The cost of treatment of patients with rCDI infection has been reduced as FMT provides a significantly cheaper treatment option.
2. Underpinning research
Clostridioides difficile ( C. difficile) is a bacterium that infects the bowel and is the leading cause of hospital-acquired diarrhoeal disease worldwide, causing considerable morbidity and mortality. In 2017/18, there were 13,286 cases of C. difficile infection (CDI) reported by NHS Trusts in England (2.24 cases per 1,000 hospital admissions).
CDI usually affects people who have been treated with broad-spectrum antibiotics and is easily spread to other patients in hospital. Antibiotics deplete the normal gut flora, allowing C. difficile to proliferate and produce toxins which damage the gut wall.
CDI can cause serious bowel problems and is thus very debilitating, particularly in the elderly. 30% of patients do not respond to usual antibiotic treatment and of these patients only 20–40% respond to secondary treatment with specialised antibiotics (fidaxomycin, vancomycin). This means that approximately 1,650 patients/year will suffer recurrent and refractory C. difficile infection (rCDI), a chronic debilitating disease which is unlikely to respond to further antibiotic treatment and for which no viable treatment options remain. It is estimated that 15–20% of these patients will die as result of rCDI.

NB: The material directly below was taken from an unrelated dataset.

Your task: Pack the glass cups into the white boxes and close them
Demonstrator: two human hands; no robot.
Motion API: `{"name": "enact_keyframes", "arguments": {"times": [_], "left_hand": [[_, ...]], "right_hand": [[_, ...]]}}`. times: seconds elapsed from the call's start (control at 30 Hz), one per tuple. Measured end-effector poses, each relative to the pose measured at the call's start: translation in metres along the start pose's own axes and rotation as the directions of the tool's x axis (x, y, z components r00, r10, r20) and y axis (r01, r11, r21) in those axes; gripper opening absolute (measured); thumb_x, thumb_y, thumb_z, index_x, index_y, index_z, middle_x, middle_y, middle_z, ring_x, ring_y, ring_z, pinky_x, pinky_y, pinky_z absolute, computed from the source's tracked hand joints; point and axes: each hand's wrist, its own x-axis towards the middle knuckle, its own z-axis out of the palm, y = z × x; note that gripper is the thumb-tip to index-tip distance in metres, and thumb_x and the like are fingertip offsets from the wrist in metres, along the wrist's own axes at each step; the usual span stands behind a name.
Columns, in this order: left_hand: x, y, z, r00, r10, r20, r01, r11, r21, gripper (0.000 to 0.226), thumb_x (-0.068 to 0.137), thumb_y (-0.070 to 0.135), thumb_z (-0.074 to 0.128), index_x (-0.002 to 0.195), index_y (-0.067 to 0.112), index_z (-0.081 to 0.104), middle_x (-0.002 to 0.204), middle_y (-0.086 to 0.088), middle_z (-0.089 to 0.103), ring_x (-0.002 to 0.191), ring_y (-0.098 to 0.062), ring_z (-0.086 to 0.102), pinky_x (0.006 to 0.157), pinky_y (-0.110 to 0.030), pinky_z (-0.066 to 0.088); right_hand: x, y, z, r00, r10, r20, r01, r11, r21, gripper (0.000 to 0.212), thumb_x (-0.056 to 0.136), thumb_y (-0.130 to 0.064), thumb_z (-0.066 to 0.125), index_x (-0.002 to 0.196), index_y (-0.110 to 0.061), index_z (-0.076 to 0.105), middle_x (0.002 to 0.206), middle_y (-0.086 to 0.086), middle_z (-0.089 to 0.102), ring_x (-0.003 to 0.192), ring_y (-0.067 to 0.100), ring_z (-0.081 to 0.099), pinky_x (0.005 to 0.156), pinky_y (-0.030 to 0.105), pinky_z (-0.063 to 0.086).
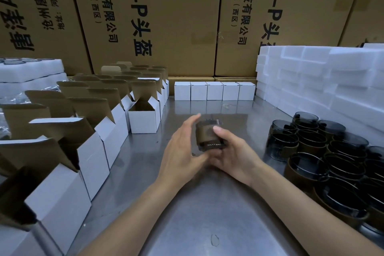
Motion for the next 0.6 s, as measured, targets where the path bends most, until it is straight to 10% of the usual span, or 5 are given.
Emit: {"name": "enact_keyframes", "arguments": {"times": [0.27,0.47,0.6], "left_hand": [[0.0,0.006,0.001,0.989,0.148,0.012,-0.149,0.984,0.099,0.07,0.078,0.039,0.068,0.14,0.019,0.044,0.133,0.006,0.054,0.123,-0.01,0.049,0.103,-0.032,0.042],[0.002,0.0,0.001,0.999,-0.023,-0.038,0.022,1.0,-0.019,0.064,0.073,0.051,0.069,0.129,0.027,0.046,0.122,0.018,0.058,0.116,-0.004,0.054,0.093,-0.028,0.047],[0.002,-0.003,0.002,0.998,-0.058,-0.025,0.058,0.998,-0.018,0.067,0.075,0.055,0.065,0.132,0.034,0.039,0.127,0.02,0.055,0.12,-0.002,0.051,0.095,-0.032,0.047]], "right_hand": [[0.003,0.006,0.005,0.99,-0.114,-0.082,0.104,0.988,-0.117,0.041,0.068,-0.027,0.076,0.104,-0.012,0.065,0.088,0.005,0.064,0.076,0.014,0.062,0.065,0.025,0.051],[-0.001,-0.006,-0.002,0.997,0.081,-0.004,-0.081,0.996,0.046,0.066,0.079,-0.051,0.055,0.118,0.001,0.057,0.097,0.019,0.048,0.092,0.032,0.041,0.09,0.037,0.036],[-0.002,-0.005,-0.002,0.997,0.079,-0.003,-0.079,0.997,0.014,0.062,0.076,-0.043,0.059,0.125,-0.004,0.057,0.107,0.012,0.065,0.094,0.023,0.061,0.096,0.033,0.045]]}}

Professor Hawkey (Professor of Clinical and Public Health Bacteriology, University of Birmingham (UoB)) is an internationally recognised researcher and key opinion leader who has been working on the problem of CDI for more than 20 years, both in the UK (R1–R3) and in China (R4). CDI rapidly increased in the 2000s and became critical in 2006 when 65,000 cases were reported in the UK with 5,000 deaths. In response to this, a coherent UK control strategy had to be developed quickly.
Hawkey was invited by the Department of Health to chair an expert panel to deliver national guidance for the control of CDI (published 2008, updated in 2013; R5). One potential treatment for CDI is faecal microbiota transplant (FMT), which was identified as a therapeutic option in the 2008 report and further expanded on in the 2013 update. FMT involves the administration of faecal flora from a healthy donor to a patient suffering from rCDI, after which C. difficile is supressed or eliminated, thus curing the patient.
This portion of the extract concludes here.